要降低药物发现过程中的高损耗率，就必须更好地了解是什么使化合物成为成功的候选药物。分析活性化合物、临床候选药物和药物之间的差异需要高质量的数据集。然而，大多数药物发现项目的数据集并不公开。这项工作介绍了从开源生物活性数据库 ChEMBL（第 32 版）中提取的化合物-靶标对数据集。数据集中的化合物-靶标配对要么至少有一个测定的活性，要么是 ChEMBL 中人工编辑的已知相互作用集的一部分。药物或候选临床药物与靶点之间的已知相互作用都有专门的注释，以方便分析药物、候选临床药物和其他活性化合物之间的差异。该数据集总共包括 614,594 个化合物-靶标对，其中 5,109 个（3,932 个）是药物（临床候选药物）与靶标之间的已知相互作用。提取工作以自动化方式进行，完全可重复。我们不仅提供数据集，还提供代码，以便在其他 ChEMBL 版本中重新运行分析。

本文章由计算机程序翻译，如有差异，请以英文原文为准。

查看原文

微信好友朋友圈 QQ好友复制链接

本刊更多论文

A compound-target pairs dataset: differences between drugs, clinical candidates and other bioactive compounds.

Providing a better understanding of what makes a compound a successful drug candidate is crucial for reducing the high attrition rates in drug discovery.
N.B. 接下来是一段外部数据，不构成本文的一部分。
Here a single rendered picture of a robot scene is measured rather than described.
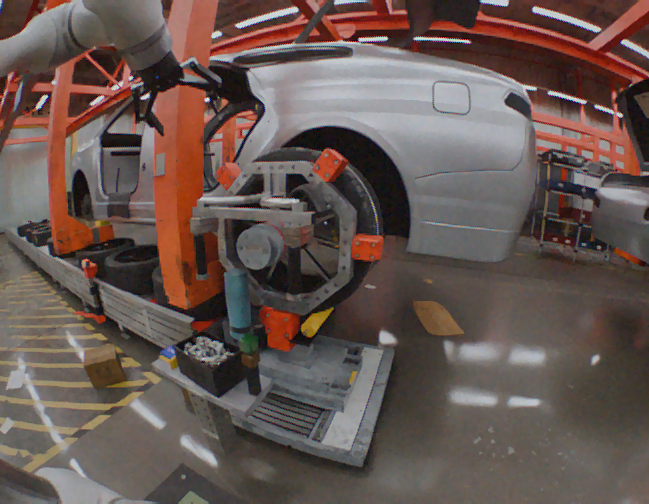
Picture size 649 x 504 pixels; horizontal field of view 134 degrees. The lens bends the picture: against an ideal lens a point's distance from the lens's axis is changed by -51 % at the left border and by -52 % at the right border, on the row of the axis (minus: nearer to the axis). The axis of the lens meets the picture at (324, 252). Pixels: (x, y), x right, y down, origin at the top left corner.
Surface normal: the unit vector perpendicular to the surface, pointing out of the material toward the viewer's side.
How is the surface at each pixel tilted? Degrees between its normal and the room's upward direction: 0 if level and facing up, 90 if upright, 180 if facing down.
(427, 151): 90
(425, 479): 0
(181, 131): 90
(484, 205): 90
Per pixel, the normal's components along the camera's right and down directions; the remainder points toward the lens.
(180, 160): 0.94, 0.11
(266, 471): 0.03, -0.96
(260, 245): -0.33, 0.25
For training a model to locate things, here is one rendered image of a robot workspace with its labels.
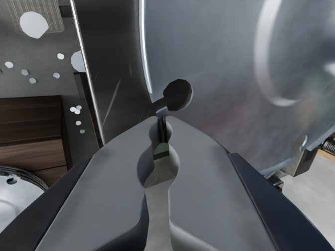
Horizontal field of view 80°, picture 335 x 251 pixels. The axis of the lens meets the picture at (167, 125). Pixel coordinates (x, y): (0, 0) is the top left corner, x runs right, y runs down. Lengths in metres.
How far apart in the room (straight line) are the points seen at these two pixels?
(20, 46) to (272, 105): 0.84
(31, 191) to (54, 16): 0.50
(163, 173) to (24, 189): 0.43
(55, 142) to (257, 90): 0.55
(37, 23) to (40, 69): 0.68
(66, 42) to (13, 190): 0.53
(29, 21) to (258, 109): 0.22
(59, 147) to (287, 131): 0.56
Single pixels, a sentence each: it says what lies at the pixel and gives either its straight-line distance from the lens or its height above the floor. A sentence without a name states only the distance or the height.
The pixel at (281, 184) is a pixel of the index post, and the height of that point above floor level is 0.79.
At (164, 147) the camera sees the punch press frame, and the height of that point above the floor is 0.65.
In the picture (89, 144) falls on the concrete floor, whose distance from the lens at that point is 1.07.
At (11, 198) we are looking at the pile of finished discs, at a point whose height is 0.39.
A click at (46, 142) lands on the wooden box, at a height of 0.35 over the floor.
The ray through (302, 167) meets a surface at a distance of 0.40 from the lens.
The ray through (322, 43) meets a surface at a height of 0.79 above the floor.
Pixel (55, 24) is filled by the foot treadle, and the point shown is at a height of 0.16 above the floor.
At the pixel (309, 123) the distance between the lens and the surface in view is 0.27.
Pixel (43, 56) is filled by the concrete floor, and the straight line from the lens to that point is 0.91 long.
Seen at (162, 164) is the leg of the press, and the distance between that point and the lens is 0.36.
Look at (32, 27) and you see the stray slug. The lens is 0.24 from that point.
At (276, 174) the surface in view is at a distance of 0.27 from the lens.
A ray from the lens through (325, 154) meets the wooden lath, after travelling 1.40.
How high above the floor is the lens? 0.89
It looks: 51 degrees down
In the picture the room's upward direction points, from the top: 138 degrees clockwise
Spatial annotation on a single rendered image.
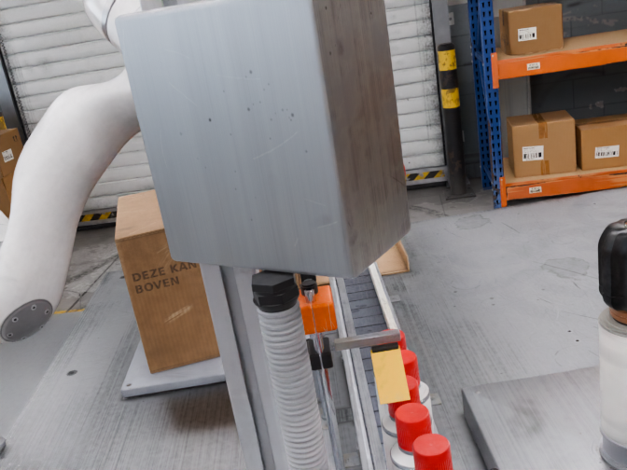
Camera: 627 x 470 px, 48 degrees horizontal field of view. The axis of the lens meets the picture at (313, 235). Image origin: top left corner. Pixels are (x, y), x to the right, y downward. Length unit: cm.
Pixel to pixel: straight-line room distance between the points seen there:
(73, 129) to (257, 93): 47
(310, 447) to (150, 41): 32
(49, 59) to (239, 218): 492
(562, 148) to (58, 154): 380
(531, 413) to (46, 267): 67
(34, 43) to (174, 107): 492
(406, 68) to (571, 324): 370
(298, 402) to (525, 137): 395
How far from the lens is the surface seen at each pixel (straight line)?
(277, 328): 50
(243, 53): 46
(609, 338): 86
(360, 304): 138
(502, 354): 127
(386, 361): 72
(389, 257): 170
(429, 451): 64
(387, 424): 75
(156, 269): 127
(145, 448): 119
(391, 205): 51
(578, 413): 104
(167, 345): 133
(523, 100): 510
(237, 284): 61
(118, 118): 89
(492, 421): 102
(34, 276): 95
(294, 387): 53
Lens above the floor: 147
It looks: 19 degrees down
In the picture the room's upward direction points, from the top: 9 degrees counter-clockwise
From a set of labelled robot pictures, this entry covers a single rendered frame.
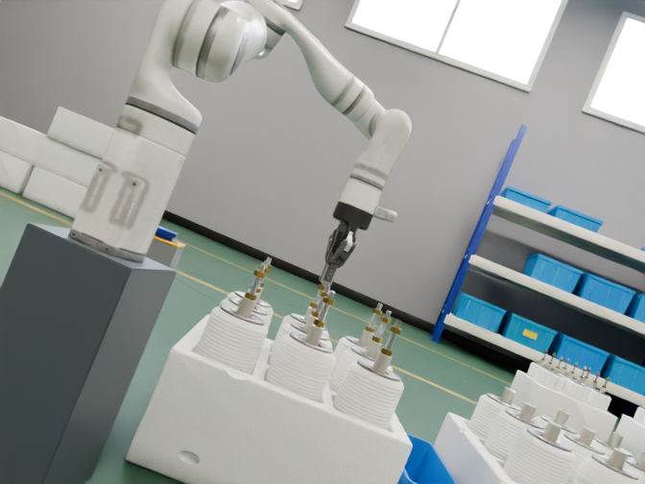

Analyses of the differences between active compounds, clinical candidates and drugs require high-quality datasets. However, most datasets of drug discovery programs are not openly available. This work introduces a dataset of compound-target pairs extracted from the open-source bioactivity database ChEMBL (release 32). Compound-target pairs in the dataset either have at least one measured activity or are part of the manually curated set of known interactions in ChEMBL. Known interactions between drugs or clinical candidates and targets are specifically annotated to facilitate analyses of differences between drugs, clinical candidates, and other active compounds. In total, the dataset comprises 614,594 compound-target pairs, 5,109 (3,932) of which are known interactions between drugs (clinical candidates) and targets. The extraction is performed in an automated manner and fully reproducible. We are providing not only the datasets but also the code to rerun the analyses with other ChEMBL releases.

求助全文

通过发布文献求助，成功后即可免费获取论文全文。去求助

来源期刊

Scientific Data Social Sciences-Education

CiteScore

11.20

自引率

4.10%

发文量

689

审稿时长

16 weeks

期刊介绍： Scientific Data is an open-access journal focused on data, publishing descriptions of research datasets and articles on data sharing across natural sciences, medicine, engineering, and social sciences. Its goal is to enhance the sharing and reuse of scientific data, encourage broader data sharing, and acknowledge those who share their data. The journal primarily publishes Data Descriptors, which offer detailed descriptions of research datasets, including data collection methods and technical analyses validating data quality. These descriptors aim to facilitate data reuse rather than testing hypotheses or presenting new interpretations, methods, or in-depth analyses.